15 Dec Leadership Lesson from AgForestry
Recognized as the natural resources’ premier leadership development program in Washington State, AgForestry provides an 18-month, hands-on learning experience for people working in agriculture, forestry and other natural resource-based businesses. The League’s Deputy Director, Sara Higgins, is a member of class 42 and will complete the program in Spring 2022. Numerous other
Columbia Basin Project stakeholders have been through the program which just started its 43rd year. Below, Sara shares some insights gained at a recent seminar focused on the Columbia River and applicable to the work of the League.
We know the Columbia Basin Project is a multibenefit project. The value of the Columbia River to various stakeholders is also multi-faceted. Three strong interests in the river can be loosely categorized along the lines of:
- power and flood control
- fish and environment
- agriculture and transportation
In a recent seminar, we heard from all three interests--which are not necessarily at odds with one another in every matter, although
they do have differing priorities. What was most striking about the presentations was that they all made use of credible facts and data, yet each generally (and logically) only referenced that which supported the advancement of their specific priorities. Consequently, in order to understand the “big picture,” no one interest could be solely relied upon for complete information. All three had to be heard and considered.

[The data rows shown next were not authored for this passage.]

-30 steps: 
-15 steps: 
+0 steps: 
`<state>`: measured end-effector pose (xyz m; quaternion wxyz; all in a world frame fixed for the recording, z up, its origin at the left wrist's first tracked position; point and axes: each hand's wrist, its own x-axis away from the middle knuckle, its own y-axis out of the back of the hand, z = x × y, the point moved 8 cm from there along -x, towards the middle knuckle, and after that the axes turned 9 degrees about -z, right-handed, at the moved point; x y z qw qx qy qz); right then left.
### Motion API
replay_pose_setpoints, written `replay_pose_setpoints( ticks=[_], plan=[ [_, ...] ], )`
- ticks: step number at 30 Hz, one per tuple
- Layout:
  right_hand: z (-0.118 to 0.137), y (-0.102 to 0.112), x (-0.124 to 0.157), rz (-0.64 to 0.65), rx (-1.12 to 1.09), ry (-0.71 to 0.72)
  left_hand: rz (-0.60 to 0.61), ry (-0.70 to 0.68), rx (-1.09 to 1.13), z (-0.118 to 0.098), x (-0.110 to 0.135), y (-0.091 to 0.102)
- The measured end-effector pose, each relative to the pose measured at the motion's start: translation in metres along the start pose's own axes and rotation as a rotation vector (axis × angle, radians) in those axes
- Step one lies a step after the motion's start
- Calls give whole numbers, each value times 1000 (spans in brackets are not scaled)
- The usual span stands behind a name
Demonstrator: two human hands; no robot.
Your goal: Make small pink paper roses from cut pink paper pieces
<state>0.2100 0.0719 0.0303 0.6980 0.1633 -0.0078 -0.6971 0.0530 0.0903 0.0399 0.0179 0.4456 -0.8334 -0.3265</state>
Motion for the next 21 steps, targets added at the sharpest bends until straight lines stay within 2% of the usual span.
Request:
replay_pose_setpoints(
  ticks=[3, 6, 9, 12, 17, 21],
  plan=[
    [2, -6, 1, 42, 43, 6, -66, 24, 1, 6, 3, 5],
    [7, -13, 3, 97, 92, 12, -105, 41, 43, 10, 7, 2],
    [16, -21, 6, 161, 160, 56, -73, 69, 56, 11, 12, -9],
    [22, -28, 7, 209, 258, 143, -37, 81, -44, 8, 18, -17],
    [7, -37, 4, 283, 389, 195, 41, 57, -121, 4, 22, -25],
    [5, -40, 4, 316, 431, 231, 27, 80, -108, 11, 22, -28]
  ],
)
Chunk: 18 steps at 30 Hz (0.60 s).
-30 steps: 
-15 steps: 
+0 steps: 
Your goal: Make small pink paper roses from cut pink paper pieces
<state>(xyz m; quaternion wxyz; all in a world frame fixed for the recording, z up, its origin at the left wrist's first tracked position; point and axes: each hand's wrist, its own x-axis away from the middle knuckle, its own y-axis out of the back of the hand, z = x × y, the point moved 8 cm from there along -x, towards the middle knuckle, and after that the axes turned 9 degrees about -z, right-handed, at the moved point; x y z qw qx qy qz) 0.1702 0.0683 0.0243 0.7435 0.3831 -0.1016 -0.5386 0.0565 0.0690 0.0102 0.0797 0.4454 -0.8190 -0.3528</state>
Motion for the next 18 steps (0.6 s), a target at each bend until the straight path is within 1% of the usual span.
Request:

Similarly, the League has a responsibility to hear and represent multiple interests. The priorities of each Project irrigation district are different. The priorities of landowners in the developed areas and undeveloped areas are different. The timeline and steps associated with the Odessa Ground Water Replacement Program and
Project completion are different.
The outcomes of the League’s 2019 stakeholder survey served to underscore these differences and call the League to action listening and representing multiple interests. While the League’s limited resources made this a monumental undertaking, we have not lost sight of that call to action. Thanks to a partnership with the Columbia Basin Community Foundation, the League is now pursuing grant funding to bolster resources for outreach and education. Most recently, the League’s initial $25,000 success is increasing capacity to actively expand outreach and broaden the reach of current communication efforts.